Work request: Could you filter the material and copy every line where the word "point" occurs?

· · · · ·

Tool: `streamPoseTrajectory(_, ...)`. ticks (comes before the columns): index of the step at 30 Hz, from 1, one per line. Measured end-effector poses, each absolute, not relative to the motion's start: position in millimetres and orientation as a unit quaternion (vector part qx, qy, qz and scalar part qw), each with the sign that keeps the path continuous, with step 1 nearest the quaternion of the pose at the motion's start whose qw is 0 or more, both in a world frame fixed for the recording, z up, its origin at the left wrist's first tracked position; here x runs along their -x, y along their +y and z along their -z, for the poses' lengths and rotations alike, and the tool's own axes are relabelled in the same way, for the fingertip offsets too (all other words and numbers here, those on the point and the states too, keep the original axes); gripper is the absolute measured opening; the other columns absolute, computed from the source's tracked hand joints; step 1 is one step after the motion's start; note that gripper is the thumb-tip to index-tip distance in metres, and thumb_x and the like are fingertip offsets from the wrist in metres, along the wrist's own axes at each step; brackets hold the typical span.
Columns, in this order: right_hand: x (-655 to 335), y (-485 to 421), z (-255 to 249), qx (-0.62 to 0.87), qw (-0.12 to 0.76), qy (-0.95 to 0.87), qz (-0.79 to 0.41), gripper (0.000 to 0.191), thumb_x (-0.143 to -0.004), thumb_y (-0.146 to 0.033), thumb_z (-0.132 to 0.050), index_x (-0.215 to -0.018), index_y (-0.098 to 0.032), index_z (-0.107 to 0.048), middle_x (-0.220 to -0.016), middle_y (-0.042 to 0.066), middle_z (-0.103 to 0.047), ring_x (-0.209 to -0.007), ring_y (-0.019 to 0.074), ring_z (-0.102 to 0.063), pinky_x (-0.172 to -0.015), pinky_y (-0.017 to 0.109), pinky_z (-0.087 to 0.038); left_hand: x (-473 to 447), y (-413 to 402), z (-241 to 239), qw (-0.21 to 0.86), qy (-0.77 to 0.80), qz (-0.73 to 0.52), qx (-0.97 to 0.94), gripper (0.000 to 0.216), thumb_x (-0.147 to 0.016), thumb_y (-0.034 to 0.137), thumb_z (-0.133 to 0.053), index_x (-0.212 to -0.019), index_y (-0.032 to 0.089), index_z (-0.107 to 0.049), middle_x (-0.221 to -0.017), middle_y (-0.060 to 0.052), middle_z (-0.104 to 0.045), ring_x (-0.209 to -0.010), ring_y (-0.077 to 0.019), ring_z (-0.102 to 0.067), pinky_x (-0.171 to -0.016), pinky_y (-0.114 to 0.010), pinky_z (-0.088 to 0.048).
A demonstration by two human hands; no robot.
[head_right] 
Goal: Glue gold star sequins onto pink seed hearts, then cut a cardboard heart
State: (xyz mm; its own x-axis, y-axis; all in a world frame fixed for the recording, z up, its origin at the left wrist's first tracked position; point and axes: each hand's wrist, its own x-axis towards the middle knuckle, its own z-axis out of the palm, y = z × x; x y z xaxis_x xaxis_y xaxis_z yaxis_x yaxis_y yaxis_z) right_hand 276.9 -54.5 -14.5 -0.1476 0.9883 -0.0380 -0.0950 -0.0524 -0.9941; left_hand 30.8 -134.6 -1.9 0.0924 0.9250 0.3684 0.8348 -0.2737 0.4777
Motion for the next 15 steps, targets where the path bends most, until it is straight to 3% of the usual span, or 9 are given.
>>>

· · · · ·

Answer space:
Tool: `streamPoseTrajectory(_, ...)`. ticks (comes before the columns): index of the step at 30 Hz, from 1, one per line. Measured end-effector poses, each absolute, not relative to the motion's start: position in millimetres and orientation as a unit quaternion (vector part qx, qy, qz and scalar part qw), each with the sign that keeps the path continuous, with step 1 nearest the quaternion of the pose at the motion's start whose qw is 0 or more, both in a world frame fixed for the recording, z up, its origin at the left wrist's first tracked position; here x runs along their -x, y along their +y and z along their -z, for the poses' lengths and rotations alike, and the tool's own axes are relabelled in the same way, for the fingertip offsets too (all other words and numbers here, those on the point and the states too, keep the original axes); gripper is the absolute measured opening; the other columns absolute, computed from the source's tracked hand joints; step 1 is one step after the motion's start; note that gripper is the thumb-tip to index-tip distance in metres, and thumb_x and the like are fingertip offsets from the wrist in metres, along the wrist's own axes at each step; brackets hold the typical span.
State: (xyz mm; its own x-axis, y-axis; all in a world frame fixed for the recording, z up, its origin at the left wrist's first tracked position; point and axes: each hand's wrist, its own x-axis towards the middle knuckle, its own z-axis out of the palm, y = z × x; x y z xaxis_x xaxis_y xaxis_z yaxis_x yaxis_y yaxis_z) right_hand 276.9 -54.5 -14.5 -0.1476 0.9883 -0.0380 -0.0950 -0.0524 -0.9941; left_hand 30.8 -134.6 -1.9 0.0924 0.9250 0.3684 0.8348 -0.2737 0.4777

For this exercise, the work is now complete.